## Task
Please give, exactly as they appear below, the line with "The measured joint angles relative" and every line after it through the final one, and nothing else.

== Segment start ==

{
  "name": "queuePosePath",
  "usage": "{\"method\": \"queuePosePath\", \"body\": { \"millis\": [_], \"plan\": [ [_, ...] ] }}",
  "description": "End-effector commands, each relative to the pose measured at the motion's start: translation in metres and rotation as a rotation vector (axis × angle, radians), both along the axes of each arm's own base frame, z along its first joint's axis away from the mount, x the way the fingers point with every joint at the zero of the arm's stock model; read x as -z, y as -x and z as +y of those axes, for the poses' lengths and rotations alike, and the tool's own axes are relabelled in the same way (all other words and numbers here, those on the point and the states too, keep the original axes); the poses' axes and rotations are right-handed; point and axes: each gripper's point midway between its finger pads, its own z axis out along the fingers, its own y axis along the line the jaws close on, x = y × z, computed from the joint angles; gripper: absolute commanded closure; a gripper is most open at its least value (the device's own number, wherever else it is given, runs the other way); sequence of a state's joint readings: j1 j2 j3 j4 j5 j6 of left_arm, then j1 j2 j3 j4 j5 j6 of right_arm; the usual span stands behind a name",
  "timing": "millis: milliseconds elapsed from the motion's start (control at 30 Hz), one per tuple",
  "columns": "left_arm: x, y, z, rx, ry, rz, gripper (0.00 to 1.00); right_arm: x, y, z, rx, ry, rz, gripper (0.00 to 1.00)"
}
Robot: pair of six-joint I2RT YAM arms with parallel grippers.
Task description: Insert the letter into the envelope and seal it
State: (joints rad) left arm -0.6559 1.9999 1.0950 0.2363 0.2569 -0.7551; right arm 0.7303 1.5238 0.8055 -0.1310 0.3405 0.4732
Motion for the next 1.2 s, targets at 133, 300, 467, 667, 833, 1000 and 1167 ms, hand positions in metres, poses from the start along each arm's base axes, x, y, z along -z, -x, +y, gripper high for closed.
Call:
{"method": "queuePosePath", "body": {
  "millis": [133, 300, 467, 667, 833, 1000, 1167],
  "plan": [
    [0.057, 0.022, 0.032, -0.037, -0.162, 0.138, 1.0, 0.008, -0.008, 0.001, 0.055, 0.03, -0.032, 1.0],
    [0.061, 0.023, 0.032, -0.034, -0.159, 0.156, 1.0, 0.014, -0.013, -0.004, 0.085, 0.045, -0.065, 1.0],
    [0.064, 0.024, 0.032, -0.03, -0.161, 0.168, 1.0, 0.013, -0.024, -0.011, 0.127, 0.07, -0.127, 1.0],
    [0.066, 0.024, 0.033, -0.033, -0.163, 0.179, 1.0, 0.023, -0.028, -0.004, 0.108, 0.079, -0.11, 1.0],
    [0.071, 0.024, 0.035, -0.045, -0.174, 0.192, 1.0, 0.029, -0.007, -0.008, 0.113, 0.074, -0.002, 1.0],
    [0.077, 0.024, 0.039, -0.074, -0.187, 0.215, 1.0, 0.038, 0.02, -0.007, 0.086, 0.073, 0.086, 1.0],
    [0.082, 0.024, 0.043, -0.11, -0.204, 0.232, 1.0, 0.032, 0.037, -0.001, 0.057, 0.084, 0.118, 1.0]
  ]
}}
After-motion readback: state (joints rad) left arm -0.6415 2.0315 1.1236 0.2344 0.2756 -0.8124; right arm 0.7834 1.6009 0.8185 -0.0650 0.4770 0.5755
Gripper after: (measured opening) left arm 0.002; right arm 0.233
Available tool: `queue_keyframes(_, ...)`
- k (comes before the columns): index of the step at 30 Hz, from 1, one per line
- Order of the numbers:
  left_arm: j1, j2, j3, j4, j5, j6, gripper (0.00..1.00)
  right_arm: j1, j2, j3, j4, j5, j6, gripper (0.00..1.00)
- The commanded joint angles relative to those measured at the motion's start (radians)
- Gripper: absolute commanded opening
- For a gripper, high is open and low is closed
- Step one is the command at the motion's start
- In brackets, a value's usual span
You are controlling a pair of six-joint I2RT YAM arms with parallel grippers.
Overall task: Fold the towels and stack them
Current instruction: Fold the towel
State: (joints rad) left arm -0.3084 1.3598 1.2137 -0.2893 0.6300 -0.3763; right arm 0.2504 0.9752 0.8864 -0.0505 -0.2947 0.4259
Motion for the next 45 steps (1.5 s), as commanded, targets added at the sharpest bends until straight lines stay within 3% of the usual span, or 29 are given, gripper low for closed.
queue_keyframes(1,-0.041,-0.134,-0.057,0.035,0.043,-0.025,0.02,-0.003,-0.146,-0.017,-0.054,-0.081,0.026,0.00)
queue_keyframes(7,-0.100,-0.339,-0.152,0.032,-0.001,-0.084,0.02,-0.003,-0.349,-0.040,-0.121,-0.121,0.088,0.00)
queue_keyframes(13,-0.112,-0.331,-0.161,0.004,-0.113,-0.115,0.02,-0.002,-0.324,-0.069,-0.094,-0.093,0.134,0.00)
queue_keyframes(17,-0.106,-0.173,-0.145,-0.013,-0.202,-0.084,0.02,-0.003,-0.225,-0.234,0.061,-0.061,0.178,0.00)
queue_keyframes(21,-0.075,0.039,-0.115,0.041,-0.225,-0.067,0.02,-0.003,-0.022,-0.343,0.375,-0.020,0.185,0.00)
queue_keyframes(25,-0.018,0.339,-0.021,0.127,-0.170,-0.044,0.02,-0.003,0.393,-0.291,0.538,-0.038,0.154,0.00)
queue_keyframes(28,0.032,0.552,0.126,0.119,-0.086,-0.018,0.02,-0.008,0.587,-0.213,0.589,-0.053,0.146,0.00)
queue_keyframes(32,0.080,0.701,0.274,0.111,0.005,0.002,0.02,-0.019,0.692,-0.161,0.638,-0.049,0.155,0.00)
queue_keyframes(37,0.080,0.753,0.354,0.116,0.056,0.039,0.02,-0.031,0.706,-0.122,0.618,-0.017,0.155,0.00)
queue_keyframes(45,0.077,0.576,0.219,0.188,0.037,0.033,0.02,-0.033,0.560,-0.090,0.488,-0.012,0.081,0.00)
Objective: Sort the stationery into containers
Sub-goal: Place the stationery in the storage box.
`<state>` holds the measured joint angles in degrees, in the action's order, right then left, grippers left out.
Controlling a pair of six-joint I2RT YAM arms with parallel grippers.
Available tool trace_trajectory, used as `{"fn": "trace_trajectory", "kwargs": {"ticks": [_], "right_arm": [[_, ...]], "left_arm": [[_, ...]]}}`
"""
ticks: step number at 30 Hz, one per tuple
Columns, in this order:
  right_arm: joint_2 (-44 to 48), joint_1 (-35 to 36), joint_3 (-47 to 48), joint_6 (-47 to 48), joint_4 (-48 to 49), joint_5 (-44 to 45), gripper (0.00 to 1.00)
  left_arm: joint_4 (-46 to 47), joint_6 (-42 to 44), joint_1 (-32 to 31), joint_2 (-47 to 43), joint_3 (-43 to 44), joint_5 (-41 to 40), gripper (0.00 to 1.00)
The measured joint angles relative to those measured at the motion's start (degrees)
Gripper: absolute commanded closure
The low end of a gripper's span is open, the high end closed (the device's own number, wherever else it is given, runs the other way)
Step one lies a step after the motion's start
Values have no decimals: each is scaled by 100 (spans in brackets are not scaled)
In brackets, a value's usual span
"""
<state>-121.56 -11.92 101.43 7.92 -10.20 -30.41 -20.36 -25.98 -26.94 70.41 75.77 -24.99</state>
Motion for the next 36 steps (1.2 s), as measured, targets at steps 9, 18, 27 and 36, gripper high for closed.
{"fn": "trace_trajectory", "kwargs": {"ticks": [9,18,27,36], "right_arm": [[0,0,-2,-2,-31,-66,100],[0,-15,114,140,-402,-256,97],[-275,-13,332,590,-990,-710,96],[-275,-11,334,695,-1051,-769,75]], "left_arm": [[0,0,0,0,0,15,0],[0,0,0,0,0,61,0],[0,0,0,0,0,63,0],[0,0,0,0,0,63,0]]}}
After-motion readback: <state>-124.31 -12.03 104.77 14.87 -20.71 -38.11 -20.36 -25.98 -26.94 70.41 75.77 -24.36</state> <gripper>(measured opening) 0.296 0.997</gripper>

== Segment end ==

## Exercise response
The measured joint angles relative to those measured at the motion's start (degrees)
Gripper: absolute commanded closure
The low end of a gripper's span is open, the high end closed (the device's own number, wherever else it is given, runs the other way)
Step one lies a step after the motion's start
Values have no decimals: each is scaled by 100 (spans in brackets are not scaled)
In brackets, a value's usual span
"""
<state>-121.56 -11.92 101.43 7.92 -10.20 -30.41 -20.36 -25.98 -26.94 70.41 75.77 -24.99</state>
Motion for the next 36 steps (1.2 s), as measured, targets at steps 9, 18, 27 and 36, gripper high for closed.
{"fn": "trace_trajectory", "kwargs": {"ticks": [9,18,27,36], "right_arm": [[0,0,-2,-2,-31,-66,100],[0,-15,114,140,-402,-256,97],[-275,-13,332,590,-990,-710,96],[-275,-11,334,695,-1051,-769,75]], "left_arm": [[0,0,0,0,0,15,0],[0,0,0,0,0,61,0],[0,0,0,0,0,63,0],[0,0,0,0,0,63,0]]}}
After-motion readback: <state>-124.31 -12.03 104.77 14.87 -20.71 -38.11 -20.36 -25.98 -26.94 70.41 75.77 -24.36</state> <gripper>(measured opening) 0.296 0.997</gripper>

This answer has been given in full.